A. I am sorry you had to go through this experience, which must have hurt you. But I would ask you to overlook it as the action of some overzealous people who do not know their religion. Once a funeral passed by the Prophet (peace be upon him) and he stood up in respect. He was told that it was the funeral of a Jew. He said: “Is he not a human being?”
It should be explained that the Prophet was fully aware that the passing funeral was that of a non-Muslim. Had the deceased been a Muslim, his body would have been brought to the Prophet’s Mosque for janazah prayer.

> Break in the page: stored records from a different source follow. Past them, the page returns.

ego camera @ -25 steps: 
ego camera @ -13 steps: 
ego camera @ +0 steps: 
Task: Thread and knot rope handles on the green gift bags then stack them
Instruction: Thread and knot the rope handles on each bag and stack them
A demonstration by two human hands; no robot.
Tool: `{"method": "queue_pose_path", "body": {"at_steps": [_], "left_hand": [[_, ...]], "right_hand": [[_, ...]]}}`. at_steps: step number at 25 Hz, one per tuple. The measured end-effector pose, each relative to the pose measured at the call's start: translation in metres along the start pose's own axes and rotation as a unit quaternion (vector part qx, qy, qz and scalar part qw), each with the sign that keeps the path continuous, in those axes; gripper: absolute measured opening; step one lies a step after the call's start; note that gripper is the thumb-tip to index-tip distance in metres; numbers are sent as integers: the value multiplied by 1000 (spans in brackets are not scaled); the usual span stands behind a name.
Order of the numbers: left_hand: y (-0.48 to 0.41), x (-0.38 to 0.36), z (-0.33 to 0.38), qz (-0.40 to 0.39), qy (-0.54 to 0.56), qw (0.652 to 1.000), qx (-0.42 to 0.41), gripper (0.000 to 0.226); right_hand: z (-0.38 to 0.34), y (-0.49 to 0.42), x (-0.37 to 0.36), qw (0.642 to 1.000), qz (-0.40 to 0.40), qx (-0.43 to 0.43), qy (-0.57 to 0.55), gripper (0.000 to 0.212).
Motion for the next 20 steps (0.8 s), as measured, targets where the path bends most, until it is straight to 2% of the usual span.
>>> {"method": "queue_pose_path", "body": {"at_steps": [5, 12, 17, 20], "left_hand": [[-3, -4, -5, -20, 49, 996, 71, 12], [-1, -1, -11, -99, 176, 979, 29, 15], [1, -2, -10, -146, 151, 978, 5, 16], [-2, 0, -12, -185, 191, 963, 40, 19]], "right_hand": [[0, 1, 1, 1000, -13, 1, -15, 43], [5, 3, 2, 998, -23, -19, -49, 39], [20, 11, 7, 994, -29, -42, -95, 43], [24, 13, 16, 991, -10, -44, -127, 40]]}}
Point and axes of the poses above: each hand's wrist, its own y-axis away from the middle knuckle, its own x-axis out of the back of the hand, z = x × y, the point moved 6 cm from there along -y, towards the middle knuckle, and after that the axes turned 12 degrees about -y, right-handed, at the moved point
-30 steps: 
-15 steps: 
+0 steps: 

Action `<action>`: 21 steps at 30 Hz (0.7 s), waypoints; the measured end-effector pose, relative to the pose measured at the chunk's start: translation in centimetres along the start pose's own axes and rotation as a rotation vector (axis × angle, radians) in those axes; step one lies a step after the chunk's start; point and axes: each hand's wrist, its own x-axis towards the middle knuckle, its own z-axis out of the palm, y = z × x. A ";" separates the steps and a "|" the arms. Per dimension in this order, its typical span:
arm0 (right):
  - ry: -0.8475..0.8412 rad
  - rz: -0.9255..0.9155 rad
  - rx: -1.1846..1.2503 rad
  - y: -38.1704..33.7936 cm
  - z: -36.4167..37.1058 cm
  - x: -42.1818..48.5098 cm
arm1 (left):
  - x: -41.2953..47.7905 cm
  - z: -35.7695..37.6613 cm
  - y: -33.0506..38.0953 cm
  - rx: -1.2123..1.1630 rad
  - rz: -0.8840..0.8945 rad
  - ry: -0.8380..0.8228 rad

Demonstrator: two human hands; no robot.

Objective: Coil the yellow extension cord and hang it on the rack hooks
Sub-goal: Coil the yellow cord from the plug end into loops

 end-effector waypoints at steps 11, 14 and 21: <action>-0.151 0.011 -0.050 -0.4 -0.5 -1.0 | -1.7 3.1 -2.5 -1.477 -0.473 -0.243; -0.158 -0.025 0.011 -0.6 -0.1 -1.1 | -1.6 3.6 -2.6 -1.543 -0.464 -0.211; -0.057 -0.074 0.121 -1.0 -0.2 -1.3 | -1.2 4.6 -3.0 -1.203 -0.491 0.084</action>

Islam requires maintaining good relations with our non-Muslim neighbors and friends. The Prophet urged his followers to show them every kindness. This is part of our faith. To suggest that they cannot express sympathy when we have a distressing occasion, or delight on our happy occasions, is to be unkind to them. This is totally against the Prophet’s tradition. There was absolutely nothing wrong with your action, going to the funeral and waiting outside the mosque while the prayer was being held.